Problem to solve. Copy the records below exactly, omitting any pictures they contain.
Recorded information START
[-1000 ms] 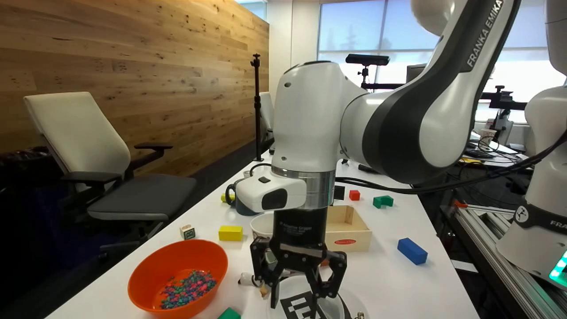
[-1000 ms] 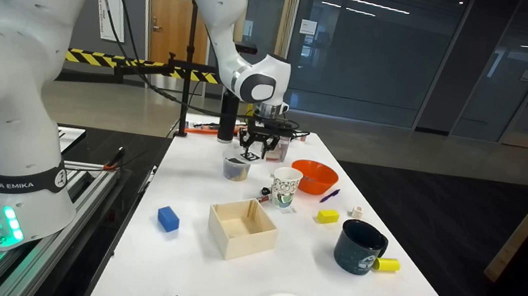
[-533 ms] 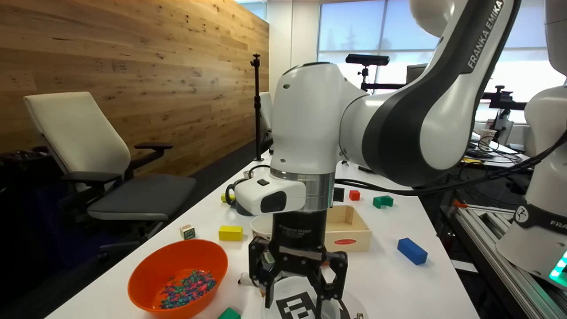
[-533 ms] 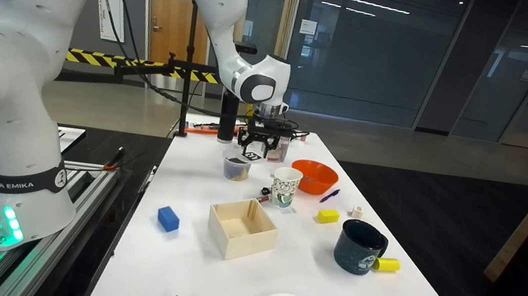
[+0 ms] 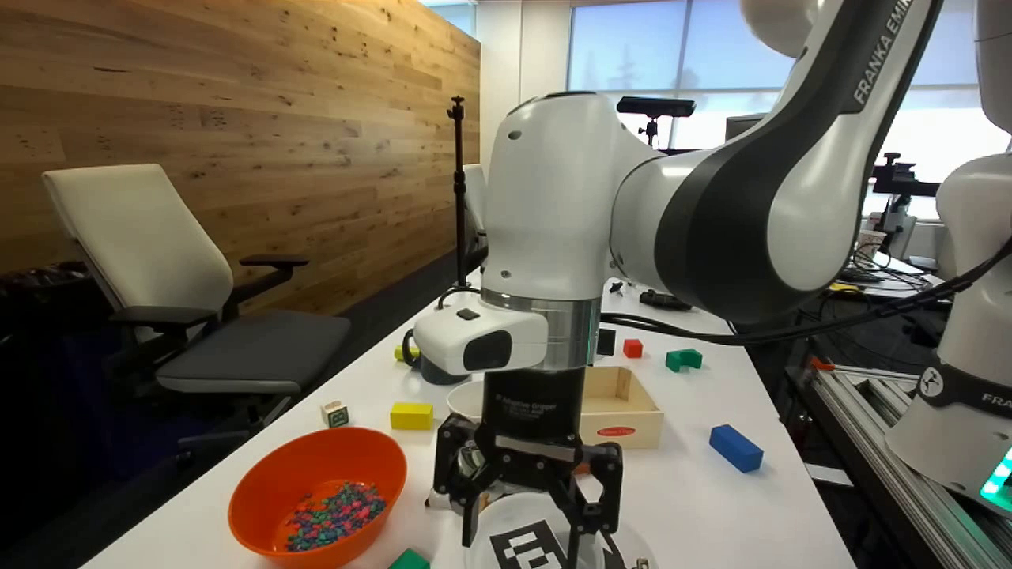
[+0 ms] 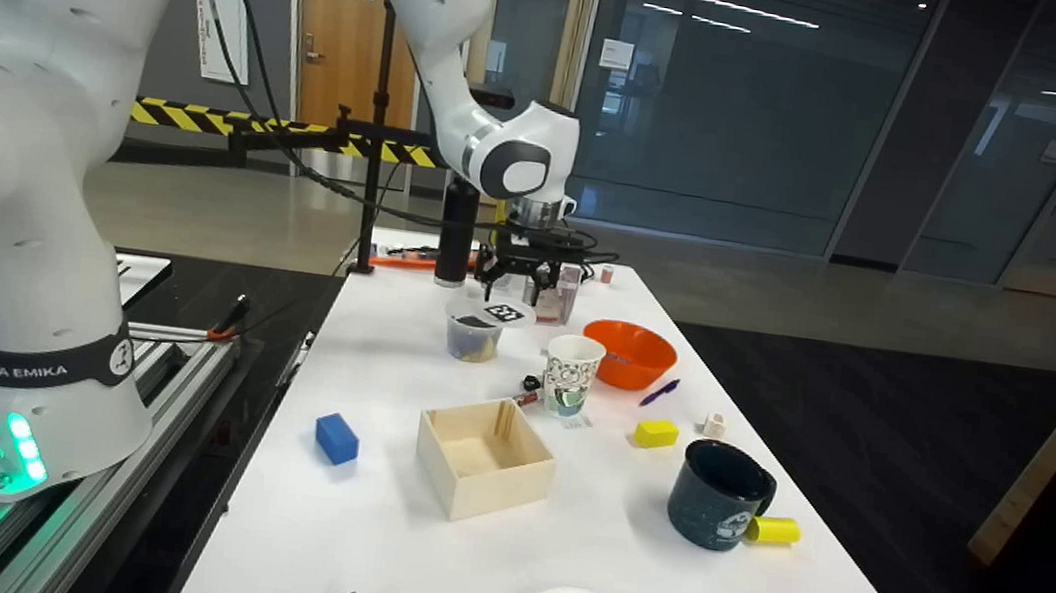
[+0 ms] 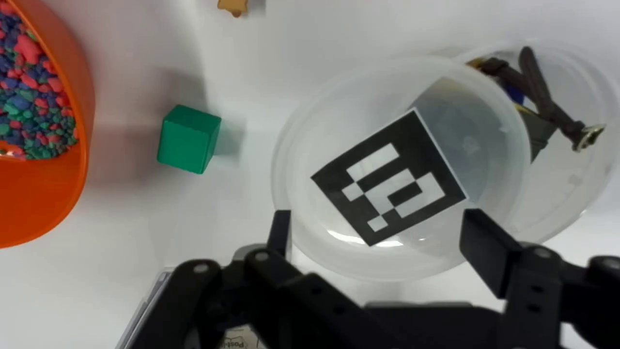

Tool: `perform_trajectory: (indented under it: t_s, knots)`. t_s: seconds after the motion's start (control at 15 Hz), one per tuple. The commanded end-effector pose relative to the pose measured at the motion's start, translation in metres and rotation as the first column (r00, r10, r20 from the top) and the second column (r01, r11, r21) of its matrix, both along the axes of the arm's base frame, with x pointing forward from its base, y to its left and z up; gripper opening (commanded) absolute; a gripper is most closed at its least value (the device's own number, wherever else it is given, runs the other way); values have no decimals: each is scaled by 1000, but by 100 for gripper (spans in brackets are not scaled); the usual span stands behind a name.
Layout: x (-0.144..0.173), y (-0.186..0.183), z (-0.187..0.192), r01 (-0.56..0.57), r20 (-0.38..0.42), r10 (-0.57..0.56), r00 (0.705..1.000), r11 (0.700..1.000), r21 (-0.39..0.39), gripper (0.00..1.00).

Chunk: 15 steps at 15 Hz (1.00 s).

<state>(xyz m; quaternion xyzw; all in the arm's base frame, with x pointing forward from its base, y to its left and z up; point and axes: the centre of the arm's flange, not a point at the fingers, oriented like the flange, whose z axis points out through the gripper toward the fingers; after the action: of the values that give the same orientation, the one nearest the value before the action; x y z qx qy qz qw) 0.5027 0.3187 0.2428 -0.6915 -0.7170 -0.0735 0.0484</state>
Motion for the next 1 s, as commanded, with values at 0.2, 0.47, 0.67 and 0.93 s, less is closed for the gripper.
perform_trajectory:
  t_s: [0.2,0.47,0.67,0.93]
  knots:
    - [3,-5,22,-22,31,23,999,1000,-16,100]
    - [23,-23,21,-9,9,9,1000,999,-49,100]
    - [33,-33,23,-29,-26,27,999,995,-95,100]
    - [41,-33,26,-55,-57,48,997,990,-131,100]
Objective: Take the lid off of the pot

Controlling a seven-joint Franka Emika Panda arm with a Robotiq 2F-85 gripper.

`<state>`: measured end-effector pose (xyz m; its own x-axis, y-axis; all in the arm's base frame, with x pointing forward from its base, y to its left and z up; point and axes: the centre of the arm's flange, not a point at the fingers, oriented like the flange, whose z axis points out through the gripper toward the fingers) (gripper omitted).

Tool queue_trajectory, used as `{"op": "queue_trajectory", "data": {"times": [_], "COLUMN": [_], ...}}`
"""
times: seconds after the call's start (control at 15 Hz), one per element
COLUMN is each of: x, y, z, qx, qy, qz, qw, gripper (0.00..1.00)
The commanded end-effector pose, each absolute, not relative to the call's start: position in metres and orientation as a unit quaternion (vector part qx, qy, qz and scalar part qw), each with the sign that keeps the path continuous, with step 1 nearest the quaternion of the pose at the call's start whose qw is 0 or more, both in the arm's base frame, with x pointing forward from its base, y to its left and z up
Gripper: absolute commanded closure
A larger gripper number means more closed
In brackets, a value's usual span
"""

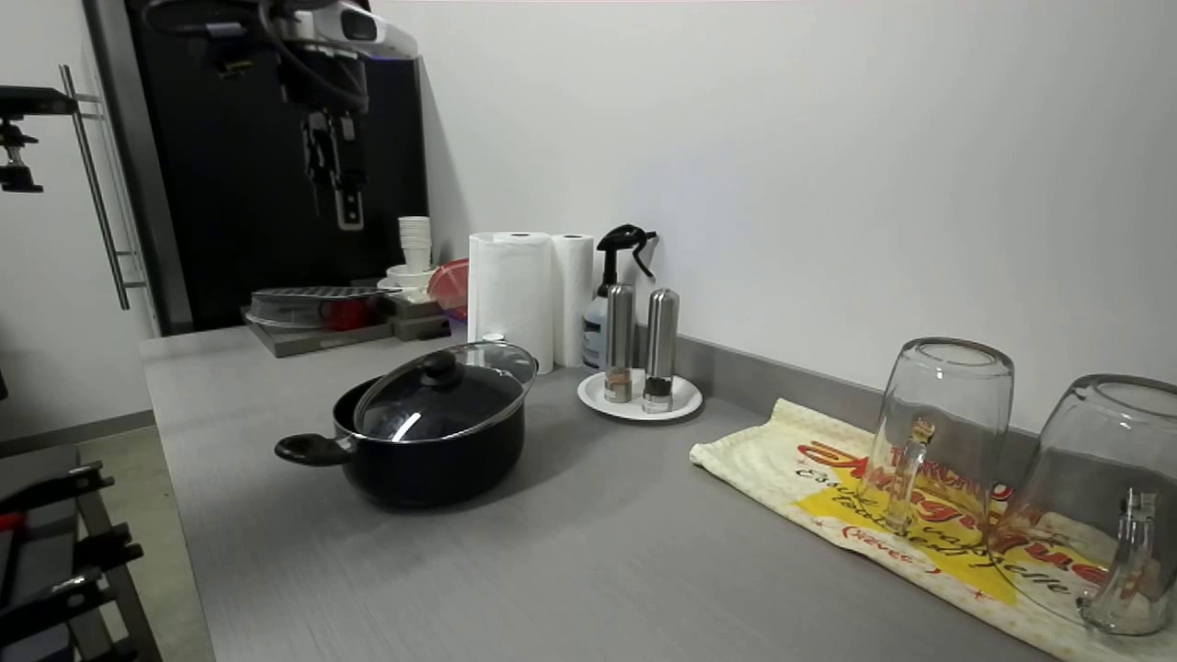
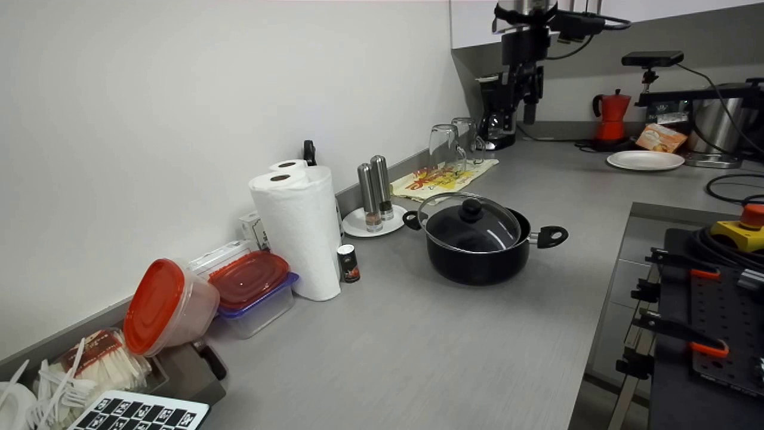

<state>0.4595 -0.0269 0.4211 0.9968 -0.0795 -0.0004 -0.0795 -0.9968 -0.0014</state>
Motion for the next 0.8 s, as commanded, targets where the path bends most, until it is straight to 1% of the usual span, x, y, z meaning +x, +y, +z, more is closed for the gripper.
{"op": "queue_trajectory", "data": {"times": [0.0, 0.2, 0.73], "x": [0.500, 0.523, 0.572], "y": [-0.029, -0.029, -0.015], "z": [0.394, 0.376, 0.346], "qx": [-0.999, -0.999, -0.999], "qy": [0.032, 0.035, 0.025], "qz": [0.026, 0.038, 0.035], "qw": [-0.006, -0.015, -0.009], "gripper": [0.00, 0.00, 0.00]}}
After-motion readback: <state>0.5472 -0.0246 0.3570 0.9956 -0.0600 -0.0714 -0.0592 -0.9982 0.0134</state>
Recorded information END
Written response.
[-1000 ms] 
[-1000 ms] 
[-533 ms] 
[-533 ms] 
[+0 ms] 
[+0 ms] 
[+0 ms] 

Tool: `perform_trajectory: (indented under it: t_s, knots)`. t_s: seconds after the motion's start (control at 15 Hz), one per tuple. The commanded end-effector pose relative to the pose measured at the motion's start, translation in metres and rotation as the first column (r00, r10, r20 from the top) and the second column (r01, r11, r21) of its matrix, both along the axes of the arm's base frame, with x pointing forward from its base, y to its left and z up; gripper opening (commanded) absolute; a gripper is most closed at its least value (the device's own number, wherever else it is given, runs the other way); values have no decimals: each is scaled by 1000, but by 100 for gripper (spans in brackets are not scaled); the usual span stands behind a name.
Layout: x (-0.144..0.173), y (-0.186..0.183), z (-0.187..0.192), r01 (-0.56..0.57), r20 (-0.38..0.42), r10 (-0.57..0.56), r00 (0.705..1.000), r11 (0.700..1.000), r21 (-0.39..0.39), gripper (0.00..1.00).

Chunk: 15 steps at 15 Hz (1.00 s).

<state>(xyz m; quaternion xyzw; all in the arm's base frame, with x pointing forward from its base, y to its left and z up; point and axes: the centre of the arm's flange, not a point at the fingers, oriented like the flange, whose z axis points out through the gripper toward the fingers; after the action: of the values that give the same orientation, the one nearest the value before the action; x y z qx qy qz qw) 0.5027 0.3187 0.2428 -0.6915 -0.7170 -0.0735 0.0484</state>
Motion for the next 1 s, as commanded, with values at 0.2, 0.47, 0.67 and 0.93 s, less is closed for the gripper.
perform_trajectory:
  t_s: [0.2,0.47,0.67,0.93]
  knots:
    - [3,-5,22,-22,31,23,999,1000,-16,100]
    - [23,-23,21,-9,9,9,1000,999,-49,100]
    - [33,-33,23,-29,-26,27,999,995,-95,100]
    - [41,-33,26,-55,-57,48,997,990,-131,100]
Objective: Take the lid off of the pot

Controlling a seven-joint Franka Emika Panda arm with a Robotiq 2F-85 gripper.

`<state>`: measured end-effector pose (xyz m; its own x-axis, y-axis; all in the arm's base frame, with x pointing forward from its base, y to its left and z up; point and axes: the centre of the arm's flange, not a point at the fingers, oriented like the flange, whose z axis points out through the gripper toward the fingers) (gripper omitted).

Tool queue_trajectory, used as `{"op": "queue_trajectory", "data": {"times": [_], "COLUMN": [_], ...}}`
"""
times: seconds after the call's start (control at 15 Hz), one per element
COLUMN is each of: x, y, z, qx, qy, qz, qw, gripper (0.00..1.00)
The commanded end-effector pose, each absolute, not relative to the call's start: position in metres and orientation as a unit quaternion (vector part qx, qy, qz and scalar part qw), each with the sign that keeps the path continuous, with step 1 nearest the quaternion of the pose at the call's start whose qw is 0 or more, both in the arm's base frame, with x pointing forward from its base, y to its left and z up
Gripper: absolute commanded closure
A larger gripper number means more closed
In brackets, a value's usual span
"""


<state>0.4595 -0.0269 0.4211 0.9968 -0.0795 -0.0004 -0.0795 -0.9968 -0.0014</state>
Motion for the next 0.8 s, as commanded, targets where the path bends most, until it is straight to 1% of the usual span, x, y, z meaning +x, +y, +z, more is closed for the gripper.
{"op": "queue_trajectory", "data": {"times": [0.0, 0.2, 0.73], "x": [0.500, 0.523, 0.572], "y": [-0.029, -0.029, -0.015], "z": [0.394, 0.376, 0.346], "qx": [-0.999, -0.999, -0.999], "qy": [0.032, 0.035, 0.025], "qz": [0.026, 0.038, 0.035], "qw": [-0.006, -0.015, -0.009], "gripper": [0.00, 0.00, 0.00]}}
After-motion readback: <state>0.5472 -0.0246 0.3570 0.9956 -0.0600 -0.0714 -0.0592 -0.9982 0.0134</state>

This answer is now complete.